Broadly speaking, there are three steps of the budget process:

  • Create departmental budgets
  • Consolidate
  • Refine

Start with Excel-based templates for your revenue center department heads to complete. This is usually your sales director and taproom manager. Then provide a template to your distiller or head of production to work on the production schedule, raw materials, and labor budgets.

Meanwhile, the tasting room manager and marketing manager work on their cost budgets, the sales director works on the cost budget for that department, and the CFO works on an administrative budget and a capital expenses budget.

All of these budgets are compiled and revised multiple times before you have a final budget. (Table 1)

Budget calendar

Table 2 is a suggested timeline for the budget process. Expect the process to take two to three months.

Budgeting Distillery Raw Materials

In your production planning software export a report for the average COGS per PG per brand of spirit produced in the prior year. Then use this average historical unit cost and multiply by the quantity of brand forecasted to be sold by month. Be sure to account for changes to raw materials costs, changes in packaging materials, choice of vendors, cost increases due to inflation, etc.

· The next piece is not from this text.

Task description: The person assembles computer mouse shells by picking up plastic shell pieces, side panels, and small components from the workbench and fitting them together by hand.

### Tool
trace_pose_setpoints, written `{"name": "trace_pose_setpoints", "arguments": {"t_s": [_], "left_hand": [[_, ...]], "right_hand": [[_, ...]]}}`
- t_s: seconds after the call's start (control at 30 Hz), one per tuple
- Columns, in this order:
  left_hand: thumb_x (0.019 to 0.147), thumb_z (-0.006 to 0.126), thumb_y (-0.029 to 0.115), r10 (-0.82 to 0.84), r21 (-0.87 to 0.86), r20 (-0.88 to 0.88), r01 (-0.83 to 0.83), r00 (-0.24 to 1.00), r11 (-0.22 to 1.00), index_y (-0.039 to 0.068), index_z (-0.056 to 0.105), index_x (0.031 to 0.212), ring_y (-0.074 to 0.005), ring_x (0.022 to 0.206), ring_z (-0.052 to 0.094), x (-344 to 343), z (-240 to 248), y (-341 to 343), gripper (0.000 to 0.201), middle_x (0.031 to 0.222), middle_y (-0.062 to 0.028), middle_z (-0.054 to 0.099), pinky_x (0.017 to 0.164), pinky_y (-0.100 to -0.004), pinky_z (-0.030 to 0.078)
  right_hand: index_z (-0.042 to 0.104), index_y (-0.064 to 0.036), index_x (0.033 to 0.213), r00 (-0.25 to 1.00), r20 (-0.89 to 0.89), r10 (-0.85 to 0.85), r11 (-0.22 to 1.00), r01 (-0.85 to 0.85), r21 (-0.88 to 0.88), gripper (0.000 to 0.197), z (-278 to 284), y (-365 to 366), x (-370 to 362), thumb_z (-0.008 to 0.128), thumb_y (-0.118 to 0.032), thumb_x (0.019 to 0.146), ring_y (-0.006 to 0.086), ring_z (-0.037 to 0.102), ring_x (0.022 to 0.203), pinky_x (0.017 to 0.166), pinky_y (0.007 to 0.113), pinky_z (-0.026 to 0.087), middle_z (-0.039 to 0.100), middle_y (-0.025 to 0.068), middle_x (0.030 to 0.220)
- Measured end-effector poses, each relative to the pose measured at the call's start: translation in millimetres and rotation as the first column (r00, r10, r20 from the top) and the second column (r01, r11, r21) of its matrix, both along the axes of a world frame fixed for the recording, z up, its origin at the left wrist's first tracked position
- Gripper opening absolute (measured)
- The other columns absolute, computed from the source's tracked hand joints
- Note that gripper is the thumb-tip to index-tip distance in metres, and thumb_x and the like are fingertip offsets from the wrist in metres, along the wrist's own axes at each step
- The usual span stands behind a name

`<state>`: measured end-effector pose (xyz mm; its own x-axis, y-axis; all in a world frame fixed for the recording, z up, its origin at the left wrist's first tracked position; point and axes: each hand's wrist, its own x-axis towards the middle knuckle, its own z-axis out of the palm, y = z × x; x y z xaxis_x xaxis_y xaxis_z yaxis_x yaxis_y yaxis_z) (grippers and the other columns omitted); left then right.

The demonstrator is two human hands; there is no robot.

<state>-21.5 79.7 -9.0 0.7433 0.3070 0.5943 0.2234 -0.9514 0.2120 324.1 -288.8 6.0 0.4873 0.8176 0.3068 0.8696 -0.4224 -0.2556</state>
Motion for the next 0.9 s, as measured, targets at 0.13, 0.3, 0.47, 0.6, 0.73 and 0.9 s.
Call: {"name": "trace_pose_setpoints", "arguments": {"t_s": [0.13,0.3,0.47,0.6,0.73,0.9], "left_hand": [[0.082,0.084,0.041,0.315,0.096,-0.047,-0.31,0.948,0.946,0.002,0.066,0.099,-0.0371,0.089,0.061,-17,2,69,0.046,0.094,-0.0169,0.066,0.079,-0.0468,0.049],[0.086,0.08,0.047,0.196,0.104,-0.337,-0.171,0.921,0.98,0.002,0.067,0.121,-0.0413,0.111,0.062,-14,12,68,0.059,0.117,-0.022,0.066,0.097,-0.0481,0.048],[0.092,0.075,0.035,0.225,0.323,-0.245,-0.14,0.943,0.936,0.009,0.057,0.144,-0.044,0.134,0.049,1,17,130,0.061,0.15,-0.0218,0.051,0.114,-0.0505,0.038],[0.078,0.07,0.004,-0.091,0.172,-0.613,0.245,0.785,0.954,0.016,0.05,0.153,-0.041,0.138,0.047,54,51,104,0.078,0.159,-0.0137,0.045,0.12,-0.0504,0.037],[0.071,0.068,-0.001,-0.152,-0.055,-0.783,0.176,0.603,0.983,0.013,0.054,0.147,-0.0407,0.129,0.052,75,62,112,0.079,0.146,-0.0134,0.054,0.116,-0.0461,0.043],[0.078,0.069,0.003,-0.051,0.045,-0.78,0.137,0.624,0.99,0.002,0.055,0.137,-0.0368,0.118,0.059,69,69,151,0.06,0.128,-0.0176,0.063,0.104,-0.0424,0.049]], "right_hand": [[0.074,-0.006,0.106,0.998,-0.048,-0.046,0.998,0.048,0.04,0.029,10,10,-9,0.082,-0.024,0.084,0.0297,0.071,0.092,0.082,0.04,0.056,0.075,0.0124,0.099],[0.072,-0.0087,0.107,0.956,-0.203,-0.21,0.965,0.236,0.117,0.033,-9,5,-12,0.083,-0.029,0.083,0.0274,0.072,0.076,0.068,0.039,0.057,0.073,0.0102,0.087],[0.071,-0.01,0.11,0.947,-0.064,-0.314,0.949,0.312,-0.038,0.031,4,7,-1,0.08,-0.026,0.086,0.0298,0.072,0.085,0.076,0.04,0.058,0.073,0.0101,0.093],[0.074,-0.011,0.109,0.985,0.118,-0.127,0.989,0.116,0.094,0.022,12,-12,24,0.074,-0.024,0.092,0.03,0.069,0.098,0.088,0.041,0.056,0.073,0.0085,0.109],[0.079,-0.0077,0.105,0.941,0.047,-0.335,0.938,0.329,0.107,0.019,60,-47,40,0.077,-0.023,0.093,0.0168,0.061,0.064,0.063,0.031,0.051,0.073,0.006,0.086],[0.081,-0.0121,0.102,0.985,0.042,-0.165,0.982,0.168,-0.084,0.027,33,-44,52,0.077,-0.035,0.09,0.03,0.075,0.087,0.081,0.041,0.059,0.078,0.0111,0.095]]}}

Establishing a template for a tasting room

The budget template for a restaurant or tasting room often starts with assigning costs as fixed or variable, and then forming assumptions on how those costs will increase or decrease based on historical data. For example, if the General Manager position is salaried and you expect to give the position a 5% raise, forecast the coming year’s expense as 105% of the same period in the prior year.

Pulling it all together

After departmental budgets are created, the CFO will consolidate them all into one master budget. Every department budgeted P&L will be a separate tab in the same Excel workbook. Create one summary P&L that combines data from the departmental tabs. Once the consolidated P&L is created a Balance Sheet and Statement of Cash Flows can be forecasted.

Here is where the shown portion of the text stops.